Outdoor Storage Characteristics of Single-Pass Large Square Corn Stover Bales in Iowa
Ajay Shah,Matthew J. Darr,Keith Webster,Christopher Hoffman
Energies , 2011, DOI: 10.3390/en4101687
Abstract: Year-round operation of biorefineries can be possible only if the continuous flow of cellulosic biomass is guaranteed. If corn ( Zea mays) stover is the primary cellulosic biomass, it is essential to recognize that this feedstock has a short annual harvest window (≤1–2 months) and therefore cost effective storage techniques that preserve feedstock quality must be identified. This study evaluated two outdoor and one indoor storage strategies for corn stover bales in Iowa. High- and low-moisture stover bales were prepared in the fall of 2009, and stored either outdoors with two different types of cover (tarp and breathable film) or within a building for 3 or 9 months. Dry matter loss (DML), changes in moisture and biomass compositions (fiber and ultimate analyses) were determined. DML for bales stored outdoor with tarp and breathable film covers were in the ranges of 5–11 and 14–17%, respectively. More than half of the total DML occurred early during the storage. There were measurable differences in carbon, hydrogen, nitrogen, sulfur, oxygen, cellulose, hemi-cellulose and acid detergent lignin for the different storage treatments, but the changes were small and within a narrow range.
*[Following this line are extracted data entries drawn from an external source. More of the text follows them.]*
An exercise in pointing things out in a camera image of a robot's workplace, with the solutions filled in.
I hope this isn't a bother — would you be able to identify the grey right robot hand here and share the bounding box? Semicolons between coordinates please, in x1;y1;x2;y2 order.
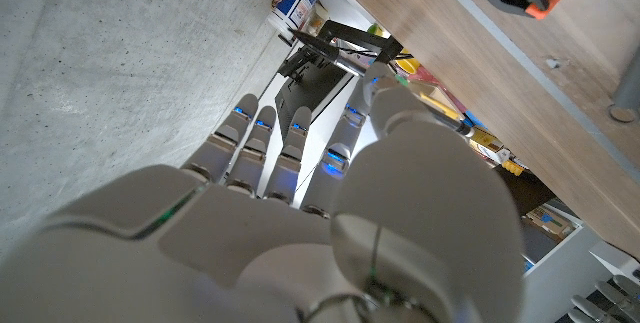
0;61;526;323

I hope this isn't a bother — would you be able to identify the black pen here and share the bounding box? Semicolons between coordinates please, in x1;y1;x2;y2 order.
288;27;475;138

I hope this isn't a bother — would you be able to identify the black monitor on stand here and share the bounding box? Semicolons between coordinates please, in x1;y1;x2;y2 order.
273;19;405;140

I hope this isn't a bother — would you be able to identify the clear jar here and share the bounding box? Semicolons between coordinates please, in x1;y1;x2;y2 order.
302;2;331;37

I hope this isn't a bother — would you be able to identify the yellow cup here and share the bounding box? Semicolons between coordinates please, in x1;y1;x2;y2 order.
394;52;422;75

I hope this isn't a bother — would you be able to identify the yellow white carton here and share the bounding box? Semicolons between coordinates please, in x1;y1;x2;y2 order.
469;127;511;164

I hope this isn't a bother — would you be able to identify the cardboard box with clutter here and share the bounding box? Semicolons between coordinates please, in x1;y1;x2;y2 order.
522;203;576;239

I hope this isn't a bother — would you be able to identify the white shelf unit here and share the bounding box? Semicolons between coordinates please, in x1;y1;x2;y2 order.
519;202;640;323

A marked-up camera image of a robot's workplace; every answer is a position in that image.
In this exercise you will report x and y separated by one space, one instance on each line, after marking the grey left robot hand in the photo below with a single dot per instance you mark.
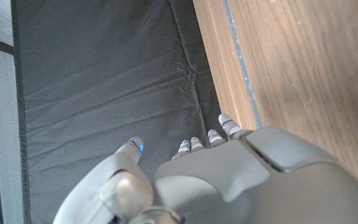
228 186

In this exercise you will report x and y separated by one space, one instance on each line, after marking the grey tape strip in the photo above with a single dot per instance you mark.
243 68

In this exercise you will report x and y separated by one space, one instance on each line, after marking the black backdrop curtain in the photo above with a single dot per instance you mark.
104 77

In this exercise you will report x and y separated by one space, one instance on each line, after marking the perforated grey partition panel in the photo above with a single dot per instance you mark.
2 124

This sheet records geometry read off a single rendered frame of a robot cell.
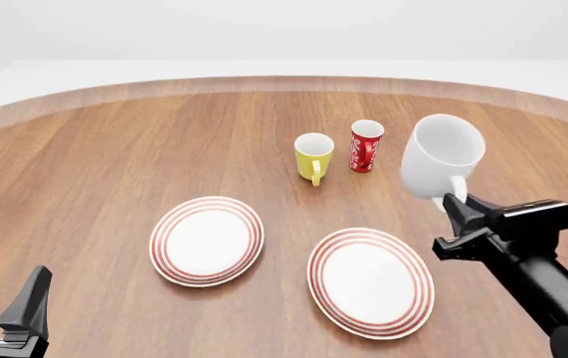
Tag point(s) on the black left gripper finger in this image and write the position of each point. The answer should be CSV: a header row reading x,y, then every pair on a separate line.
x,y
30,309

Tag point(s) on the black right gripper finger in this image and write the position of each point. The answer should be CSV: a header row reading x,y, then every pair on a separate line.
x,y
465,222
483,207

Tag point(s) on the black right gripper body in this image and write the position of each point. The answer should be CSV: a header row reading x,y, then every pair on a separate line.
x,y
460,248

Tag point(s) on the white plate with red rings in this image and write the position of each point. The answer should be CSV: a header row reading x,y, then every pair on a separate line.
x,y
207,241
370,283

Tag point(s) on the red patterned mug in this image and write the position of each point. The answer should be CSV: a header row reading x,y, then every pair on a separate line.
x,y
363,153

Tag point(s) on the yellow and white mug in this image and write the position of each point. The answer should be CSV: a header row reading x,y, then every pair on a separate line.
x,y
313,162
For the bale storage treatments investigated, cellulose content increased by as much as 4%s from an initial level of ~41%, hemicellulose content changed by ?2 to 1% from ~34%, and acid detergent lignin contents increased by as much as 3% from an initial value of ~5%. Tarp covered bales stored the best in this study, but other methods, such as tube-wrapping, and economics need further investigation.